> [Work to complete]:
Beneath this task are records; print exactly the stretch of them from the line with "Objective — for every instance of the right white" through the line with "Objective — for every instance of the jute", both ends included.

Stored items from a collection
********************

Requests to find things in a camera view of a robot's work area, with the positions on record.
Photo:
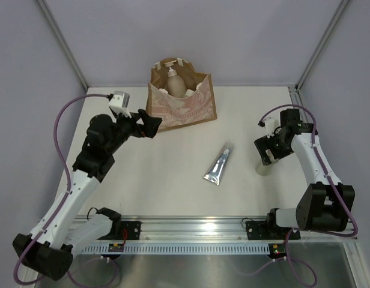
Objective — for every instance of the beige pump bottle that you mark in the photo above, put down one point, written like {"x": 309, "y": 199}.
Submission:
{"x": 175, "y": 83}

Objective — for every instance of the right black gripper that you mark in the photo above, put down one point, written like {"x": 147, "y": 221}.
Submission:
{"x": 265, "y": 143}

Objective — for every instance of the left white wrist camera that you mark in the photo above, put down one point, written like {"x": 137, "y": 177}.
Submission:
{"x": 118, "y": 104}

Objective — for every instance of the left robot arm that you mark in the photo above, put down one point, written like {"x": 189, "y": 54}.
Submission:
{"x": 49, "y": 248}

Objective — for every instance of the white slotted cable duct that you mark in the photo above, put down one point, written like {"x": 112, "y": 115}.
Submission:
{"x": 243, "y": 248}

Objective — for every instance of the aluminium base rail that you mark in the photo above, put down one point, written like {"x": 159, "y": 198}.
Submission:
{"x": 160, "y": 181}

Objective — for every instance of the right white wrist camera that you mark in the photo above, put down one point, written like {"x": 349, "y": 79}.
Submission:
{"x": 270, "y": 124}

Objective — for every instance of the left aluminium frame post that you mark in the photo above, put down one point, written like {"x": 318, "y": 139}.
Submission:
{"x": 61, "y": 41}

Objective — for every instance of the silver blue tube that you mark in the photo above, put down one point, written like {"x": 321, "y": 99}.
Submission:
{"x": 215, "y": 172}

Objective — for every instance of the right aluminium frame post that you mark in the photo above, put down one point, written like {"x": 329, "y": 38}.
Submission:
{"x": 324, "y": 39}

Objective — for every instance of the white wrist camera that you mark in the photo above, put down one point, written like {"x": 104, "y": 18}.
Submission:
{"x": 270, "y": 124}
{"x": 118, "y": 104}

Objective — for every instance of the green bottle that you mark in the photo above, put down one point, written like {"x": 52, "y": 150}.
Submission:
{"x": 263, "y": 170}

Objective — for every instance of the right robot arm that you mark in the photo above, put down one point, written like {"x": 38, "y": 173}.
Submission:
{"x": 325, "y": 206}

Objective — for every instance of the aluminium frame post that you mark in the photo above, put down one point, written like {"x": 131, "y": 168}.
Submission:
{"x": 61, "y": 41}
{"x": 324, "y": 39}

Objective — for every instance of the jute canvas tote bag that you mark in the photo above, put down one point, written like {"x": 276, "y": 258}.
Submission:
{"x": 198, "y": 104}

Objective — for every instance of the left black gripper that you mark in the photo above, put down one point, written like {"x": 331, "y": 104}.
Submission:
{"x": 151, "y": 123}

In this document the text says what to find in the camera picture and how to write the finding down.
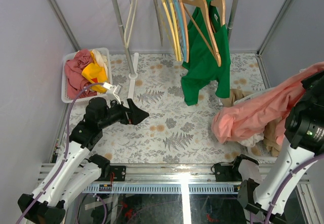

********************

> [Output for this task]:
Objective — for every instance of the right white wrist camera that you mark in the photo above, put down one point, written like {"x": 349, "y": 79}.
Submission:
{"x": 270, "y": 124}

Objective — for every instance of the left aluminium frame post that you mark in the photo above, put down one point, written like {"x": 318, "y": 139}.
Submission:
{"x": 61, "y": 41}

Objective — for every instance of the silver blue tube that you mark in the photo above, put down one point, written like {"x": 321, "y": 99}.
Submission:
{"x": 215, "y": 172}

Objective — for every instance of the right aluminium frame post that you mark in the photo above, put down one point, written like {"x": 329, "y": 38}.
Submission:
{"x": 324, "y": 39}

Objective — for every instance of the white wrist camera that you mark in the photo above, put down one point, written like {"x": 104, "y": 18}.
Submission:
{"x": 270, "y": 124}
{"x": 118, "y": 104}

Objective — for every instance of the green bottle that you mark in the photo above, put down one point, written like {"x": 52, "y": 150}.
Submission:
{"x": 263, "y": 170}

Objective — for every instance of the right robot arm that you mark in the photo above, put down one point, written like {"x": 38, "y": 173}.
Submission:
{"x": 325, "y": 206}

Objective — for every instance of the aluminium frame post that you mark in the photo above, put down one point, written like {"x": 131, "y": 168}.
Submission:
{"x": 61, "y": 41}
{"x": 324, "y": 39}

Objective — for every instance of the jute canvas tote bag that you mark in the photo above, put down one point, written like {"x": 276, "y": 258}.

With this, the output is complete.